* _Work task_
In the listing below, find the line with "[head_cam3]" and the line with "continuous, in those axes". Repeat those two lines and all lines between them exactly.

* _Exercise data_
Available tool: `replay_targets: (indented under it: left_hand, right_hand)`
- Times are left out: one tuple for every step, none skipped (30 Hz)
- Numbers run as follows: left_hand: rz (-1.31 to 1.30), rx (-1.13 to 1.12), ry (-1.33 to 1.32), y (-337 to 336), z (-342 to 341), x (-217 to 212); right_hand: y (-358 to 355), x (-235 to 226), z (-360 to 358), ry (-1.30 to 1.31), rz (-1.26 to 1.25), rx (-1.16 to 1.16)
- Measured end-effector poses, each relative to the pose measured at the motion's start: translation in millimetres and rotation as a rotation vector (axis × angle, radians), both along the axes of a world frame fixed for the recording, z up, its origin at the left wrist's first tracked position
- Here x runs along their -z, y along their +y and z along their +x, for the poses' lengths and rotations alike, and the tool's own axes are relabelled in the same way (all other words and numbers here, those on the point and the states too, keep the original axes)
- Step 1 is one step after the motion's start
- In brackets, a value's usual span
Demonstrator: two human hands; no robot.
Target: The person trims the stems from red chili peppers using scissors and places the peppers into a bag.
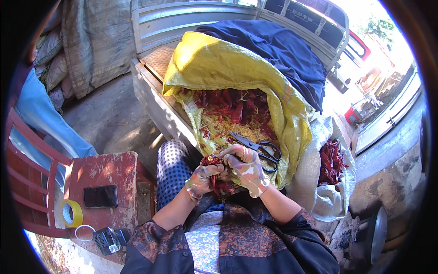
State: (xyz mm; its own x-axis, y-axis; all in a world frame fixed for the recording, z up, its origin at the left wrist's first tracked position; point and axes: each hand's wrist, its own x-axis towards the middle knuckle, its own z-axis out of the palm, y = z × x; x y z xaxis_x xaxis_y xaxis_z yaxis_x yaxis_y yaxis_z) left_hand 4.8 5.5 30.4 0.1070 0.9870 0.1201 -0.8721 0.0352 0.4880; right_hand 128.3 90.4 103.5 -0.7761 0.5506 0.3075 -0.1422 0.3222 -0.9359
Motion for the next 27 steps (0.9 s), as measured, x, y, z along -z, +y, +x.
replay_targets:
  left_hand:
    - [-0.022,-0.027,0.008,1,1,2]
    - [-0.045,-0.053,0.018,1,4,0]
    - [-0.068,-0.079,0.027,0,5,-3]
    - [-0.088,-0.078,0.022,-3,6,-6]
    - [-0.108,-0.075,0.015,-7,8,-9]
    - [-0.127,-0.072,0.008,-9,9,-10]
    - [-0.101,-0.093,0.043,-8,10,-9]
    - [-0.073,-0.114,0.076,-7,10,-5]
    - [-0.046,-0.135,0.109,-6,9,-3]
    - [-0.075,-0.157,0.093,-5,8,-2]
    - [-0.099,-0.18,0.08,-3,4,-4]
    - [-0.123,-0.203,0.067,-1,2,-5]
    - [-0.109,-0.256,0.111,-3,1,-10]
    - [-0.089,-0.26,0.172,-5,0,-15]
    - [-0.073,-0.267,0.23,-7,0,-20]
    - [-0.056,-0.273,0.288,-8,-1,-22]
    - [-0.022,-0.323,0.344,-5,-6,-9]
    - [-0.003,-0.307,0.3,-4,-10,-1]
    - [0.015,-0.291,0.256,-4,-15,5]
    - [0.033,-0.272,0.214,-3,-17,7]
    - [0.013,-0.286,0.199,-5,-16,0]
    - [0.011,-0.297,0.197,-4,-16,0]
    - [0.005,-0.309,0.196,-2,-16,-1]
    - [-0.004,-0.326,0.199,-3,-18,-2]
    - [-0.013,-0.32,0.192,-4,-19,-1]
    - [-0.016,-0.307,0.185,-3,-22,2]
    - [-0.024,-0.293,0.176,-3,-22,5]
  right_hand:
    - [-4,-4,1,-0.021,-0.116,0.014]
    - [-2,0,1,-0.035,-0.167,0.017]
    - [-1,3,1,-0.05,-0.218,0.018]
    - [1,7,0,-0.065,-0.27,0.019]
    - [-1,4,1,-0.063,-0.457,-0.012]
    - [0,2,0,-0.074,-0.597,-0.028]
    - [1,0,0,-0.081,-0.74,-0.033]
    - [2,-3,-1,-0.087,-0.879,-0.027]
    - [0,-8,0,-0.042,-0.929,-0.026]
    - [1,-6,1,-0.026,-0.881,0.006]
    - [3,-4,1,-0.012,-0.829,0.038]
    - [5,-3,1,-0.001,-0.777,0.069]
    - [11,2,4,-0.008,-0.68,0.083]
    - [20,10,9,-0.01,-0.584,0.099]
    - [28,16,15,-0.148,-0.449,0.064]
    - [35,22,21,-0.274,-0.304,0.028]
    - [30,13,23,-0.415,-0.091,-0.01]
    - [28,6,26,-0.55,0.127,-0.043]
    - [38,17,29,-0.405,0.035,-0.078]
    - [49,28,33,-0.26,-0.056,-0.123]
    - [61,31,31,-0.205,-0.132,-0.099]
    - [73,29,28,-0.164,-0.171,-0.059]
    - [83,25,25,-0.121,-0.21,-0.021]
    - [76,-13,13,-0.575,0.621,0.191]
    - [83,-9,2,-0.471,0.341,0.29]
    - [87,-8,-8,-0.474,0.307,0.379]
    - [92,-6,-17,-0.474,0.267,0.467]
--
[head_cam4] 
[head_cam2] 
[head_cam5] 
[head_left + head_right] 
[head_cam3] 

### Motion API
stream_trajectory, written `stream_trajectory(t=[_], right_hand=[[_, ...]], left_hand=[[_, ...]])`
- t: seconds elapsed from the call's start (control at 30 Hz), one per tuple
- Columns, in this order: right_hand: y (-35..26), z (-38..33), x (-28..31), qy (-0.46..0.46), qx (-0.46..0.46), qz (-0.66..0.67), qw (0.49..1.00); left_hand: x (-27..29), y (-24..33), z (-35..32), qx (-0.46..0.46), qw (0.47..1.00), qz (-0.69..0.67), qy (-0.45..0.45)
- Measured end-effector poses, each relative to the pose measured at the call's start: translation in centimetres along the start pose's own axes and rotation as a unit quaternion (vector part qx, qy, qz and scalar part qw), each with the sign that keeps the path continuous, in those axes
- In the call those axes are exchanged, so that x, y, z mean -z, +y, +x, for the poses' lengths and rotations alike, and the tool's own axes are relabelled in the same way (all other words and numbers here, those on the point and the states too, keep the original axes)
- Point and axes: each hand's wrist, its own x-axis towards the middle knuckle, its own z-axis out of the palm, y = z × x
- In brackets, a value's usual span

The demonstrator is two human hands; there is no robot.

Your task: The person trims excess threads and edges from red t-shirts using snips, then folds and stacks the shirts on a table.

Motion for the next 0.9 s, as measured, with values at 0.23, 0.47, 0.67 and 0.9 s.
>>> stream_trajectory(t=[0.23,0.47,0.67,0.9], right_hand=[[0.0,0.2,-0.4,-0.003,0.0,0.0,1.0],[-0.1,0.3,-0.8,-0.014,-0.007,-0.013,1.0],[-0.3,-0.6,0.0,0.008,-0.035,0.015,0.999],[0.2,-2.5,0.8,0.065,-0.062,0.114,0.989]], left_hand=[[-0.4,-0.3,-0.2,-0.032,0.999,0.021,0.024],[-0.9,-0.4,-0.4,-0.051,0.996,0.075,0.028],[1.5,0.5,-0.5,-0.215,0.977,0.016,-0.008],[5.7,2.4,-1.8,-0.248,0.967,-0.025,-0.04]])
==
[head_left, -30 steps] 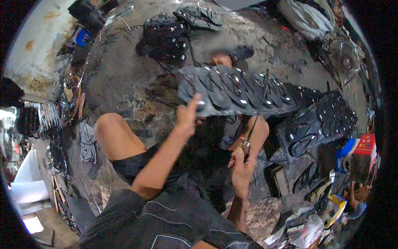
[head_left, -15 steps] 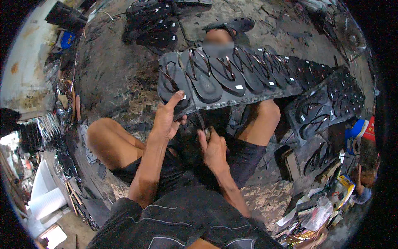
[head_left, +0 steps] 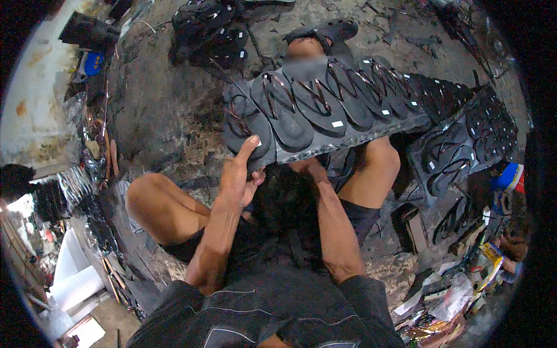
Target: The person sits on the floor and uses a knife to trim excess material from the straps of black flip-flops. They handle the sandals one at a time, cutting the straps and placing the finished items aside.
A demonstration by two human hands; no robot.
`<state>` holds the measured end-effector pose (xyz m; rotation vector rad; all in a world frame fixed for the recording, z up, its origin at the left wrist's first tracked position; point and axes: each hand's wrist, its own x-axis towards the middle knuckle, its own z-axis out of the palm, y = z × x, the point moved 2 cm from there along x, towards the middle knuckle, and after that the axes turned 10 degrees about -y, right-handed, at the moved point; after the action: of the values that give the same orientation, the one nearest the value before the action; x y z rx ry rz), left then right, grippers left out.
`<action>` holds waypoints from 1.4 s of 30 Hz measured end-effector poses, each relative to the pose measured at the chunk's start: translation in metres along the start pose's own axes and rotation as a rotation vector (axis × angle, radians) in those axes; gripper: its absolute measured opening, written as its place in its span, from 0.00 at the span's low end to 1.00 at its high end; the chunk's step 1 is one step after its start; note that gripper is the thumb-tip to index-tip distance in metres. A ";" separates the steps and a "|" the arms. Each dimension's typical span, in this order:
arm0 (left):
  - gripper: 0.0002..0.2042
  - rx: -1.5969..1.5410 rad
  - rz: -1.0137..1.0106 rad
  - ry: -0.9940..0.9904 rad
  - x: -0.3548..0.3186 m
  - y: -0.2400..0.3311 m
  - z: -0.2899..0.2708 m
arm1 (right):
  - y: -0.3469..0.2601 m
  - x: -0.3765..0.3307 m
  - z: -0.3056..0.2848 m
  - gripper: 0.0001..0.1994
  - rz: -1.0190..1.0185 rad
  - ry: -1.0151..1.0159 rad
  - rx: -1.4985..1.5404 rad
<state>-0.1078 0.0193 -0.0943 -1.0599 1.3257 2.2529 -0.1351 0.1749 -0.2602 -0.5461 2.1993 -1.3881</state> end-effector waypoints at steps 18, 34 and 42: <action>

* _Written response_
[head_cam3] 

### Motion API
stream_trajectory, written `stream_trajectory(t=[_], right_hand=[[_, ...]], left_hand=[[_, ...]])`
- t: seconds elapsed from the call's start (control at 30 Hz), one per tuple
- Columns, in this order: right_hand: y (-35..26), z (-38..33), x (-28..31), qy (-0.46..0.46), qx (-0.46..0.46), qz (-0.66..0.67), qw (0.49..1.00); left_hand: x (-27..29), y (-24..33), z (-35..32), qx (-0.46..0.46), qw (0.47..1.00), qz (-0.69..0.67), qy (-0.45..0.45)
- Measured end-effector poses, each relative to the pose measured at the call's start: translation in centimetres along the start pose's own axes and rotation as a unit quaternion (vector part qx, qy, qz and scalar part qw), each with the sign that keeps the path continuous, in those axes

Nothing remains to add to the answer.